Le ministère malien de la Réconciliation, joint par RFI, n’a ni confirmé, ni démenti l’authenticité d’une lettre. Côté algérien, pas de réponse.
Si Alger se mure dans le silence, plusieurs sources diplomatiques et onusiennes confirment l’authenticité du message adressé à la médiation algérienne dénonçant des violations de l’accord de paix de 2015 par les groupes armés signataires. Les dirigeants des groupes armés signataires expliquent, quant à eux, n’avoir eu aucun échange avec la médiation algérienne sur cette lettre, pourtant datée du 24 février, découverte le 1er mars sur les réseaux sociaux. D’abord très surpris, ils affirment avoir eu confirmation de son authenticité par le gouvernement malien de transition lui-même.
Le Colonel Ismaël Wagué, ministre malien de la Réconciliation nationale, en charge dudit accord de paix, commence par rejeter les accusations des groupes armés sur le manque d’implication du gouvernement dans sa mise en œuvre. Il assure que cet accord « demeure le cadre de référence pour une paix durable au Mali » et que les groupes signataires « ont été systématiquement consultés et associés à toutes les étapes majeures de la vie de la nation », et qu’ils ont même des représentants au sein du gouvernement de transition et du Conseil national de transition (CNT).
Surtout, le ministre malien accuse les groupes armés signataires de n’avoir « cessé de violer l’accord de paix ». Il cite plus particulièrement les ex-rebelles indépendantistes de la Coordination des mouvements de l’Azawad (CMA), qu’il accuse notamment d’avoir installé des états-majors et des postes militaires dans le Nord, d’avoir mené des actions « entravant » le fonctionnement des bataillons de l’armée reconstituée – justement créée par l’accord de paix et qui rassemble soldats de l’armée malienne et combattants des groupes armés signataires. Le Colonel les accuse également de prendre en charge la sécurisation de Kidal, leur fief, en dépit de la présence de ce bataillon de l’armée reconstituée.
Le mois dernier, une vaste opération de sécurisation du Nord a été lancée par les groupes armés signataires, toutes tendances confondues, en réponse principalement aux attaques perpétrées par le groupe État islamique. Si elle n’est pas citée, cette opération a aussi été perçue comme une démonstration de force adressée aux autorités de Bamako.
Plus grave, le Colonel Wagué dénonce « une collusion de plus en plus manifeste avec les groupes terroristes ». Aucune précision dans la lettre, mais on sait que plusieurs chefs de la CMA – mais aussi de la Plateforme, qui a toujours défendu l’unité du Mali _ ont rencontré en janvier Iyad Ag Ghaly, chef du Jnim, lié à al-Qaïda, avec qui une sorte de « pacte de non-agression » a été conclu de manière temporaire pour faire face à la menace du groupe jihadiste rival, le groupe État islamique, responsable de nombreux massacres dans le Nord depuis un an.

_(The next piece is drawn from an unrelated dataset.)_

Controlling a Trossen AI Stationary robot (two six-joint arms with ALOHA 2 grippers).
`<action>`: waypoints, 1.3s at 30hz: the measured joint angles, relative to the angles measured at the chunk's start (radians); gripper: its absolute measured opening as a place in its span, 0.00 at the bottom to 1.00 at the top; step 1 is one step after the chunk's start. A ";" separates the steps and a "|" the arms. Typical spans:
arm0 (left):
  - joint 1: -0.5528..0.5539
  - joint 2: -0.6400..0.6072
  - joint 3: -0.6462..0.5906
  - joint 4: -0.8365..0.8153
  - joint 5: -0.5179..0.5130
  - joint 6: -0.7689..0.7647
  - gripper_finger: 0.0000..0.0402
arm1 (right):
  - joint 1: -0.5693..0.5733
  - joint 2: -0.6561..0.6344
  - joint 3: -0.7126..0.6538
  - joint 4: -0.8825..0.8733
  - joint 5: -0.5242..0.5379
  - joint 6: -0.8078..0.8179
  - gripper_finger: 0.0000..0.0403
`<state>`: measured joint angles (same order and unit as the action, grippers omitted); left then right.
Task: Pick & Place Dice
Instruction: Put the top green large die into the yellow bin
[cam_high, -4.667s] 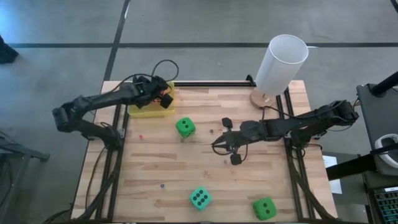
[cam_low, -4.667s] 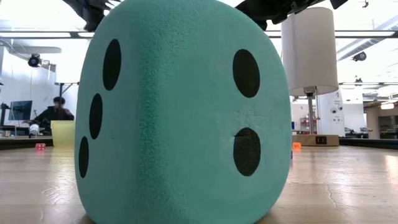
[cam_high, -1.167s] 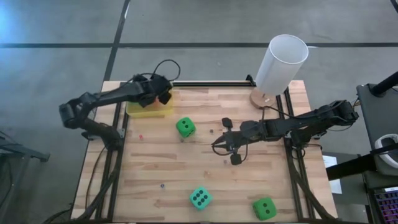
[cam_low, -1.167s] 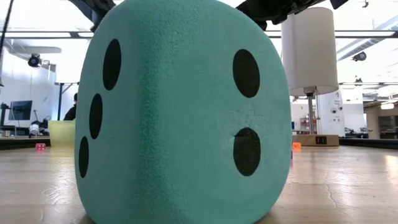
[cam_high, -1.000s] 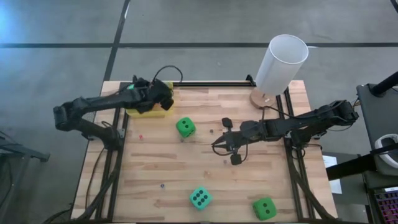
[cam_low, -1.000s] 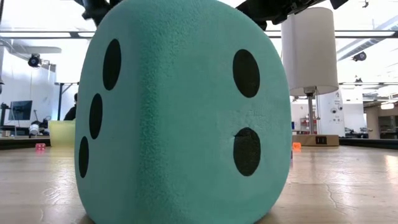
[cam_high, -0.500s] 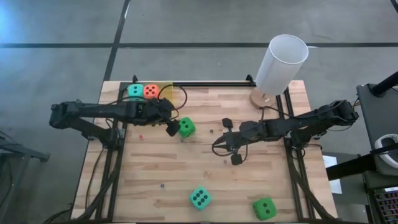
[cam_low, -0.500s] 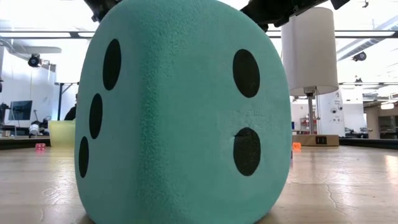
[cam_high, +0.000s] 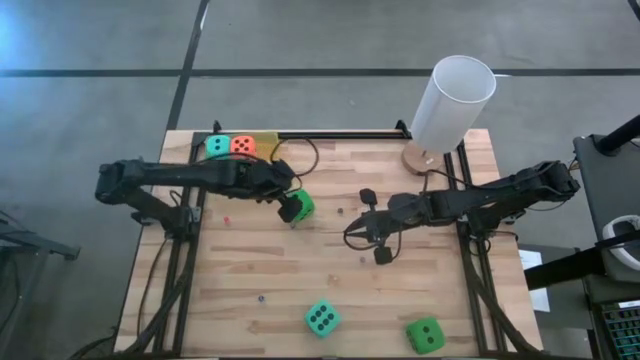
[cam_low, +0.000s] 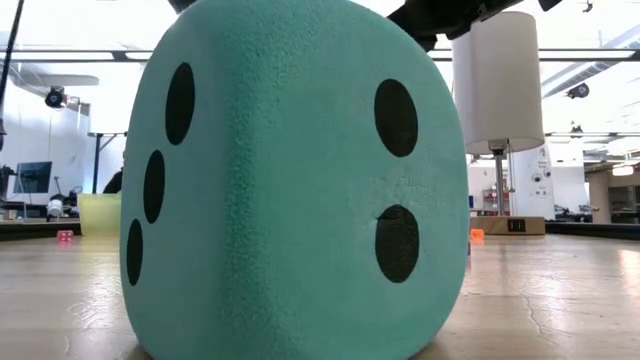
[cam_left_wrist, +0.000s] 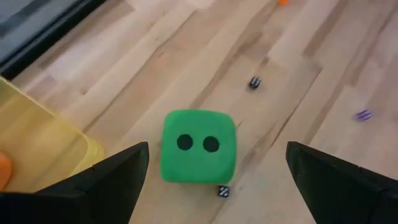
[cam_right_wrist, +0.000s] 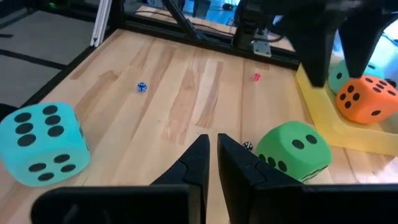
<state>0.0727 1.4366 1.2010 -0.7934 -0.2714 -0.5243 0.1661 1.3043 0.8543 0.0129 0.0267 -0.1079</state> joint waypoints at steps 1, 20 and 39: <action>0.001 0.026 0.018 -0.026 0.000 0.000 0.96 | 0.000 -0.003 0.000 -0.007 0.000 0.001 0.07; 0.080 0.274 0.108 -0.049 0.094 0.109 0.95 | 0.020 -0.015 0.000 -0.016 0.000 0.000 0.07; 0.095 0.342 0.100 -0.040 0.129 0.159 0.95 | 0.020 -0.015 0.000 -0.016 0.000 -0.004 0.07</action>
<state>0.1680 1.7790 1.3010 -0.8329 -0.1423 -0.3649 0.1860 1.2892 0.8539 -0.0032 0.0265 -0.1116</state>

Au passage, le ministre malien égratigne la médiation internationale, dont l’Algérie est la cheffe de file, à qui il reproche de ne pas avoir condamné ces « cas flagrants de violations ». La Mission multidimensionnelle intégrée des Nations Unies pour la stabilisation au Mali (Minusma), l’Observatoire indépendant et le groupe d’experts internationaux qui accompagnent la mise en œuvre de l’accord, sont également ciblés : leur « inaction » et leur « silence » (…) « posent la question de la pertinence de ces structures », écrit également le Colonel Wagué.
Enfin, les dernières lignes de cette lettre de quatre pages sonnent comme une menace : « Le gouvernement mettra tout en œuvre, quels qu’en soient le prix et la forme », « jusqu’à l’éradication du dernier terroriste » et « la sécurisation complète du Mali ». « Le gouvernement, tout en restant attaché à la mise en œuvre intelligente de l’accord, rejettera d’office toute accusation qui serait de nature à le tenir pour responsable des éventuelles conséquences de sa violation », souligne le texte.
Cela fait plusieurs mois que, tout en martelant leur attachement à l’accord de paix, le gouvernement malien de transition et les groupes armés signataires multiplient actes et déclarations de défiance. Des appels à la reprise des combats ont été proférés par des soutiens des deux camps, personnalités politiques ou de la société civile.